さらに販路の拡大にも取り組んでいる。当初はロフトや東急ハンズなどのバラエティショップが中心だったが、2016年以降はドラッグストアでも販売。空港や飛行機内でも取り扱いがあるそうだ。値崩れしてブランド価値が落ちないよう、価格設定には細心の注意を払っている。

また現在、女子開発ラボを改称した「サボラボ」には、サボリーノに魅力を感じて入社した若手社員や男性社員も所属している。一部メンバーが入れ替わり、海外事業部や営業部の部長、ウェブチームや新規開拓のエキスパートなどが加わって8名に増員された。
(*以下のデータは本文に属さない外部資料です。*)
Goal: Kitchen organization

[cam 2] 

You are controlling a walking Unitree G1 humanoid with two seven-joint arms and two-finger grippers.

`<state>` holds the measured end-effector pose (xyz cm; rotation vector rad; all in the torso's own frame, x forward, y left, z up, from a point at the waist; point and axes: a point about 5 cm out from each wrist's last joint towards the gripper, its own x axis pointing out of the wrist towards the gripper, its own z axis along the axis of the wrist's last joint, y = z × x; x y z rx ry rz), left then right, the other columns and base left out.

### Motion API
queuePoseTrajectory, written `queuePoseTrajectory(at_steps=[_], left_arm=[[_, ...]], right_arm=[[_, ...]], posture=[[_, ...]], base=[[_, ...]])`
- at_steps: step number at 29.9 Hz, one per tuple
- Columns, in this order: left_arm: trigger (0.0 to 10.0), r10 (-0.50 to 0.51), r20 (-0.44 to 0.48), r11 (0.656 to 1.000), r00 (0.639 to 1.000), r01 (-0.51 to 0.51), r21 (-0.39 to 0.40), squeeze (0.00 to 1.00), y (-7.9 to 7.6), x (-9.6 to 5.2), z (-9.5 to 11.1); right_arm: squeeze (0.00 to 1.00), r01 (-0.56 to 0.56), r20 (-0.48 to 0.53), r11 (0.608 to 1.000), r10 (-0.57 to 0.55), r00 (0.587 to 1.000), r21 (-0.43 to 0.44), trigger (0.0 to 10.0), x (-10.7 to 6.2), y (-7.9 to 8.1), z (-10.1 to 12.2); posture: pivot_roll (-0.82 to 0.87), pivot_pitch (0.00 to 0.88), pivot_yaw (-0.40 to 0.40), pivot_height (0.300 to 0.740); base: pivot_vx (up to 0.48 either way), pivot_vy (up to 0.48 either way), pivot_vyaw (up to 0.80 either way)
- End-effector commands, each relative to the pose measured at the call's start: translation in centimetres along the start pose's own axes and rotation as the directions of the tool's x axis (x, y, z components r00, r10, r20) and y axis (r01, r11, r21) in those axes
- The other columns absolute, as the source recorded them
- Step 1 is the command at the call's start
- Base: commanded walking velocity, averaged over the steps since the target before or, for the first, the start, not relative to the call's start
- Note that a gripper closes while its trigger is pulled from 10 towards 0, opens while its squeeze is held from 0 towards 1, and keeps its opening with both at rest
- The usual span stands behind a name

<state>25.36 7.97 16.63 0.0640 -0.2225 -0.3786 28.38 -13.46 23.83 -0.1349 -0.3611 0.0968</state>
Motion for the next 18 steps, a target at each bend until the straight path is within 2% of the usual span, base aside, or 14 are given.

最前線で活躍する社員を集結させることで、海外向けの展開を加速させている。

中国市場のインフルエンサー「KOL」

「目ざまシート」が堅調に売り上げを伸ばしている理由の一つに、中国でのヒットがある。同社が中国向けの越境ECを本格的に開始した時期と、サボリーノの発売時期が重なっていた。訴求をしやすい商品としてサボリーノの中国展開が始まったのだ。ヒットの起爆剤となったのが「KOL」だった。「KOL」とはKey Opinion Leaderの略称で、SNS上で強い影響力を持つインフルエンサーを指す。

海外事業部の担当者はフォロワー数の多い「KOL」とタッグを組み、「目ざまシート」を徹底的に売り込んだ。日本に招き、販売中の店舗で実際に商品を手に取ってもらったこともある。その様子を撮影し、広告用動画として配信したところ、数日後には中国人観光客が殺到したという。「朝用マスク」という分かりやすさが、KOLにとって紹介しやすかったこと、黄色のパッケージがSNSで目に止まりやすかったことがヒットの背景と見ている。

一方で、インバウンド需要にも企画開発の担当者が目を光らせている。2019年1月施行の中国電子商取引法(新EC法)の改正で、転売目的の商品購入にはブレーキがかかっているが、個人利用を目的とした商品の購入には規制がかからない。

「観光客の多い店舗では、『目ざまシート ピーチ&レモネードの香り』の販売に力を入れている。アジアで人気の高いピンクカラーに、中国で縁起物と言われている桃のイラスト。小さな仕掛けを入れることで購買意欲を刺激している」と、御殿谷氏は売れ行きが好調な理由を明かした。

このような施策が結果に結びつき、「目ざまシート」は中国からアジア諸国へ広がっている。中国で人気に火がつくと、「KOL」を通して情報が拡散され、シンガポールやマレーシア、台湾でも愛用者が増えるからだ。

さらに、マスク大国と言われる韓国でもベストコスメに選ばれた。競合商品がひしめくなか、洗顔不要という今までにない切り口が大きなフックになったそうだ。2018年にはカリフォルニアでもイベントを開催し、欧米でのヒットもすでに射程距離にある。